Les environnements des organisations (publiques ou privées) étant aujourd'hui caractérisés par la complexité, le changement et l'incertitude, les organisations publiques comme l'école ou les structures scolaires ne peuvent plus se gérer ou fonctionner comme par le passé, dans la mesure où les conceptions et les pratiques antérieures deviennent inadaptées. Pour faire face à ces nouveaux contextes, il importe donc que les structures organisationnelles relatives à l'école évoluent. Les principes organisateurs renvoyant aux nouvelles approches du management et du leadership peuvent venir répondre à cette nécessité. Facilitant la construction du sens du changement (Hoffman et Julius, 1995), celles-ci se présentent comme des modes d'action concrets contribuant au développement et à une meilleure participation et une meilleure adhésion professionnelle (Watson et Crossley, 2001). Le management dans son acception française consiste à mettre en cohérence le devenir de l'organisation et l'action propre des équipes qui le constituent où "la main visible du management" s'apparente à la contrepartie de la "main invisible du marché", selon la célèbre formule de Chandler. Cette approche encourage et facilite un changement fondamental d'attitude et va à l'encontre de l'organisation traditionnelle hiérarchique, puisque l'individu est responsabilisé et engagé dans le fonctionnement de l'organisation (Haché, 1999). Il en va ainsi particulièrement des modèles organisationnels relevant du "management participatif" inscrits dans une philosophie basée sur la qualité. Décrit par Lantier (1987), ce type d'organisation doit être souple, créatif et viser la performance où la qualité constitue un souci permanent ; "un modèle appelant chacun à une participation active à un projet commun, fondé sur une exigence de communication, de concertation, et de libre expression de chacun" ; un management respectueux de l'homme et des objectifs d'une école républicaine. Un management humain pour le meilleur et non pour le pire.

Bibliographie

  • Bartoli, A., Le management dans les organisations publiques, Dunod, 1997.

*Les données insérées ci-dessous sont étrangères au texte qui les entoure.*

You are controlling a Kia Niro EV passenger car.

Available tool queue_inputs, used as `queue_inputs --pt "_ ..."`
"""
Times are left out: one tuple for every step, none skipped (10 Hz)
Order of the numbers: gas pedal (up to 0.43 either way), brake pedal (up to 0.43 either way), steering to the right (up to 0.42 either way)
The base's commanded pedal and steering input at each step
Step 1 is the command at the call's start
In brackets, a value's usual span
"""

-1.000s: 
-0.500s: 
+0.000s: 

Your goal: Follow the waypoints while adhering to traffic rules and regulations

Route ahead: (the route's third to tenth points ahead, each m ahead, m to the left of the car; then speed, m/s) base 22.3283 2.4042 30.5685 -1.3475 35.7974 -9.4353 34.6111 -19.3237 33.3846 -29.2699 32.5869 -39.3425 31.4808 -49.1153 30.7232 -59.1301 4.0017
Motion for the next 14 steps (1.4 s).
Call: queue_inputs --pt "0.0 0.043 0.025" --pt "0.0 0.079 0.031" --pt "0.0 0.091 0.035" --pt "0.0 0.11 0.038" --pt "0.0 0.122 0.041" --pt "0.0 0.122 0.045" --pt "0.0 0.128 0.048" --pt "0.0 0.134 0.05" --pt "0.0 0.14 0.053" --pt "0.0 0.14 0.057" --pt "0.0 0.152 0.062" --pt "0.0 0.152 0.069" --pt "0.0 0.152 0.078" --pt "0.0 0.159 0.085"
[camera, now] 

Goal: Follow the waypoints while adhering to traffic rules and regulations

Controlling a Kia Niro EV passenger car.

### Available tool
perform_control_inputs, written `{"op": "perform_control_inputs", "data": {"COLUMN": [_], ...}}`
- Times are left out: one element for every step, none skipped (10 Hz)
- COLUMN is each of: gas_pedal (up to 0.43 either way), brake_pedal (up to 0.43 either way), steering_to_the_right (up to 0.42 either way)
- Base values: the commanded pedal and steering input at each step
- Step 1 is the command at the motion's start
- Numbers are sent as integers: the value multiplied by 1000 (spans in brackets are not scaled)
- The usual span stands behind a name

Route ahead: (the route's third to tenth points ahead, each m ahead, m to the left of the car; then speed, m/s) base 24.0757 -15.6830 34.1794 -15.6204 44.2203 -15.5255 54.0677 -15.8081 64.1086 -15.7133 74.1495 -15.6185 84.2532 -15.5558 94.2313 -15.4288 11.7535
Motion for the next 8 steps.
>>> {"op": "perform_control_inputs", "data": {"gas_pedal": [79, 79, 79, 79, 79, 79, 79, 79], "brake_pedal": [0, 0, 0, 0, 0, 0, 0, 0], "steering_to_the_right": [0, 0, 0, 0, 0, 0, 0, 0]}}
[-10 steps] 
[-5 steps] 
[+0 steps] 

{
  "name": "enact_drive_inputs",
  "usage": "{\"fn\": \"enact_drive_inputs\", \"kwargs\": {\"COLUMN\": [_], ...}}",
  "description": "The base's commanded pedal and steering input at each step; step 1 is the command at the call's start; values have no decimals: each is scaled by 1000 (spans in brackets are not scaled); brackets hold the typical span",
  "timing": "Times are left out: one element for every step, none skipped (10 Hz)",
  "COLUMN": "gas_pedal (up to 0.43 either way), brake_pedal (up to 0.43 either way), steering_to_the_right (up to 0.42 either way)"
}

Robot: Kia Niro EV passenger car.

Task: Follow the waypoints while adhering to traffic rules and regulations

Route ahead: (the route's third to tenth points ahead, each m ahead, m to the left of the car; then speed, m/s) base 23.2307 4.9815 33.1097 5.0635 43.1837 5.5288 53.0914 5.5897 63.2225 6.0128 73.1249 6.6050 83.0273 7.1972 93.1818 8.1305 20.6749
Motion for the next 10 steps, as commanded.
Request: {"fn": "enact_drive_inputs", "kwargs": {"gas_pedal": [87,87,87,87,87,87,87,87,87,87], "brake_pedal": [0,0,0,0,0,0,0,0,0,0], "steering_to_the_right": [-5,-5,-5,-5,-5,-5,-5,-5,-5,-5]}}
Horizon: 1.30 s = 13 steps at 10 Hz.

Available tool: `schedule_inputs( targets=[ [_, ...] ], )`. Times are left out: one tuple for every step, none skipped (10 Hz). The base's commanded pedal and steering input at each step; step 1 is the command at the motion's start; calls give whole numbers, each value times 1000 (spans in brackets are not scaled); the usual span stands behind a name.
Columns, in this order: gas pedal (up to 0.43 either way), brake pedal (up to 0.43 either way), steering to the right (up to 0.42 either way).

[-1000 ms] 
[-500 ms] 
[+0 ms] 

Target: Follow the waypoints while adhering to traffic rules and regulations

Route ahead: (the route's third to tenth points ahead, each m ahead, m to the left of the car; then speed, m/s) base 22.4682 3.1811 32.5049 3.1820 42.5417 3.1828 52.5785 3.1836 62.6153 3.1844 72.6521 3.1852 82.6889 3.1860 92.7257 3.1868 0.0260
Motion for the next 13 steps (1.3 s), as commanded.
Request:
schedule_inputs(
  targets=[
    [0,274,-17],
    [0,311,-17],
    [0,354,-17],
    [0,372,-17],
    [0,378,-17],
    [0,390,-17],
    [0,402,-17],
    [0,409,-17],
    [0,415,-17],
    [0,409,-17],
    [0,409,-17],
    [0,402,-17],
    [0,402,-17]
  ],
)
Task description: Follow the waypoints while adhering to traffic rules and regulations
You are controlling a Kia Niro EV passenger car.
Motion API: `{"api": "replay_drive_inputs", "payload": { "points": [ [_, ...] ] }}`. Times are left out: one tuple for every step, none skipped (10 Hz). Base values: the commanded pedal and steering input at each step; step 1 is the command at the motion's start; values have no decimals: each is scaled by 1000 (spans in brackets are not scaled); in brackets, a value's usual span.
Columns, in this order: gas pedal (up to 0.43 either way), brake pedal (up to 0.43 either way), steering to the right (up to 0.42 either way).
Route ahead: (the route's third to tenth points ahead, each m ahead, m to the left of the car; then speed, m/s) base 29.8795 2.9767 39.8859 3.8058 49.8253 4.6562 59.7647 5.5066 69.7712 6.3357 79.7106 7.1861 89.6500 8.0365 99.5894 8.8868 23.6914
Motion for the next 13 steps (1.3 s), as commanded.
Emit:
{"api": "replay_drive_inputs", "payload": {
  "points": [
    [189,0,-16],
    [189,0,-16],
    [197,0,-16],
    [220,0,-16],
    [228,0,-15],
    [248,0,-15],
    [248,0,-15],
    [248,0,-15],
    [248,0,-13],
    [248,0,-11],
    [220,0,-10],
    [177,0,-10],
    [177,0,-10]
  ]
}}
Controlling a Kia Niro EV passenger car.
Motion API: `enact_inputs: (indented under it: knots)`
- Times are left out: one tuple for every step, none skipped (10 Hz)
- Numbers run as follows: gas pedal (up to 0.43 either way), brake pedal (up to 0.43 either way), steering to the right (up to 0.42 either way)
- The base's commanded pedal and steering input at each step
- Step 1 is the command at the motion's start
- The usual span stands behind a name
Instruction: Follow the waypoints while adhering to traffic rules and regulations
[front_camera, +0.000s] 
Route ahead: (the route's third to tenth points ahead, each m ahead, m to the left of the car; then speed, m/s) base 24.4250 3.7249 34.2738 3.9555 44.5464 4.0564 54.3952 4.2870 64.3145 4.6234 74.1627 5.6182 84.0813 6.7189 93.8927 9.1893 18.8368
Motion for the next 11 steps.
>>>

  • Gather Thurler, M., Innover au coeur del'établissement scolaire, esf, 2000.
  • Gendron, B., "Autorité et figure d'accompagnement et de leadership de l'enseignant, duformateur, de l'éducateur", Cahiers du cerfee, n° 22, 2007.
  • Haché, D., "Éducation et mondialisation à l'aube du prochain millénaire : les répercussions pour les professionnels de l'éducation", Perspectives d'avenir en éducation, XXVII, n° 1, 1999.
  • Hoffman, A.-M., et Julius, D.-J., Total Quality Management : Implications for Higher Education, Prescott Publishing Co, 1995.
  • Lantier, H., L'entreprise face au changement, eme, 1987 (2e édition).
  • Mintzberg, H., Structure et dynamique des organisations, Éditions d'Organisation, 1982.
  • Santo, V.-M., et Verrier, P.-E., Le management public, puf, 1993.
  • Weber, M., Économie et société, Plon, 1971.
  • Watson, G., et Crossley, M., "The Strategic Management Process : an Aid to Organisational Learning in further Education", Research in Post-Compulsory Education, vi, n° 1, 2001.